I've purposfully made that a class with a data member, to show how innocuous member assignments require hoisting and sinking (you were wondering why people write the code examples I used, weren't you?). The accesses to myclass::sum are such pointer accesses. Expanding the function body with explicit this pointer access we have:

void myclass::do_sum (T ary[10]) {
  this->sum = 0;
  for (int ix = 0; ix < 10; ix++)
    this->sum += ary[ix];

That has a read-modify-write of this->sum at each iteration, so load hoisting and store sinking as I described it will fail.

  • We cannot hoist the load, because there's an aliasing store in the loop.
  • We cannot sink the store, because there's an aliasing load in the loop.

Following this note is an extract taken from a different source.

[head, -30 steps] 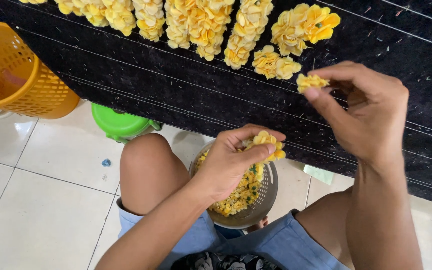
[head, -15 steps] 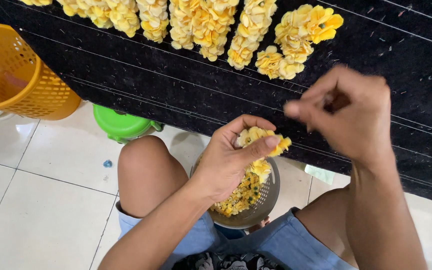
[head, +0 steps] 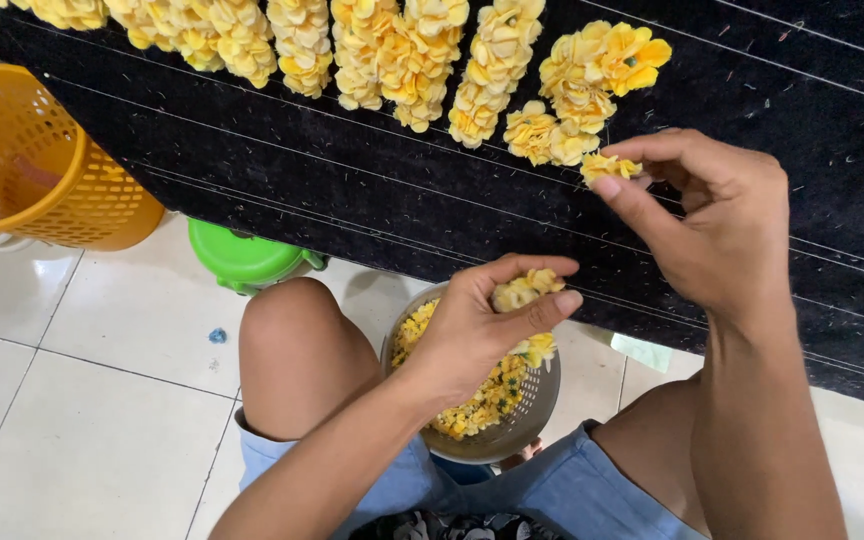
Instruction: The person picks up individual yellow flower petals from a bowl and strings them onto a horizontal wire to create a floral arrangement.
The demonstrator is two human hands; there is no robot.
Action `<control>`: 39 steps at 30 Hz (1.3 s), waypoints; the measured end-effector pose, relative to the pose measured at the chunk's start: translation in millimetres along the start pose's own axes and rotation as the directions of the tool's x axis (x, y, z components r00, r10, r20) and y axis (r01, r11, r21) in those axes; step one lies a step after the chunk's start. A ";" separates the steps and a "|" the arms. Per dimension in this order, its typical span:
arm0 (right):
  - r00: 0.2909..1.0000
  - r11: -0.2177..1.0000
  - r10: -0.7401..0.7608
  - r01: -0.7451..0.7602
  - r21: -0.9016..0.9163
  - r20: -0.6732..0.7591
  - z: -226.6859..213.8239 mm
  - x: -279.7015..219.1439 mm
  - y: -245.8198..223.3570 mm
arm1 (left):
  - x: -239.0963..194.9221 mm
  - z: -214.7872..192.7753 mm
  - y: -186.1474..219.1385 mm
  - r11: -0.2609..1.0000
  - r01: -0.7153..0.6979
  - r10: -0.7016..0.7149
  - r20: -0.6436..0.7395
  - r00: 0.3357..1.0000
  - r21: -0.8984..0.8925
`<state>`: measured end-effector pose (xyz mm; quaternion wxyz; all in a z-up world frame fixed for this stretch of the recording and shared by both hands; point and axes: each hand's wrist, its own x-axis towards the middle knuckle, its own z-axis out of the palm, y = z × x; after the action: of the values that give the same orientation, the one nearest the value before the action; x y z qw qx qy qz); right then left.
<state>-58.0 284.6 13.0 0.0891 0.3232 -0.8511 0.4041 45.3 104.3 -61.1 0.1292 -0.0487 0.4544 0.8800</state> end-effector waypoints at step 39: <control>0.984 0.962 -0.145 0.117 -0.246 -0.099 9.0 5.1 14.1 | 59.2 -38.3 -20.7 -0.113 -0.413 0.536 0.405 0.741 0.904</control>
<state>-69.7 282.1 0.2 0.2033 0.3418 -0.8637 0.3097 -7.2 95.5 -111.7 -0.2178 0.1732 0.9017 0.3308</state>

But clearly, we'd like to do something with this loop. One of the ways of doing that is extending SSA notation to deal with such field accesses, we'll see that each read of this->sum is reading either the initial valye, or the value produced by the previous iteration. So we can turn this into:

void myclass::do_sum (T ary[10]) {
  T tmp = 0;
  for (int ix = 0; ix < 10; ix++)
    tmp += ary[ix];
  this->sum = tmp;

We have to also prove that this->sum cannot alias one of the array locations. That may seem obvious — the array is more than one element, so the scalar field myclass::sum cannot be in the middle of it. But what if the class definition was:

class myclass {
  T ary[5];
  T sum;
  T moreary[4];

Can I pass &ptr->ary[0] to the summation routine? Not so sure are you? The usual layout rules for a class would place these 3 fields adjacently, so they could be viewed as an array. There are certainly C codes that rely on this adjacentness. There are probably C++ sources that do. The C++ std has tightened up on this kind of thing over the years, but I don't actually know what the current ruling is — it is very hard to retroactively be stricter without accidentally breaking something important.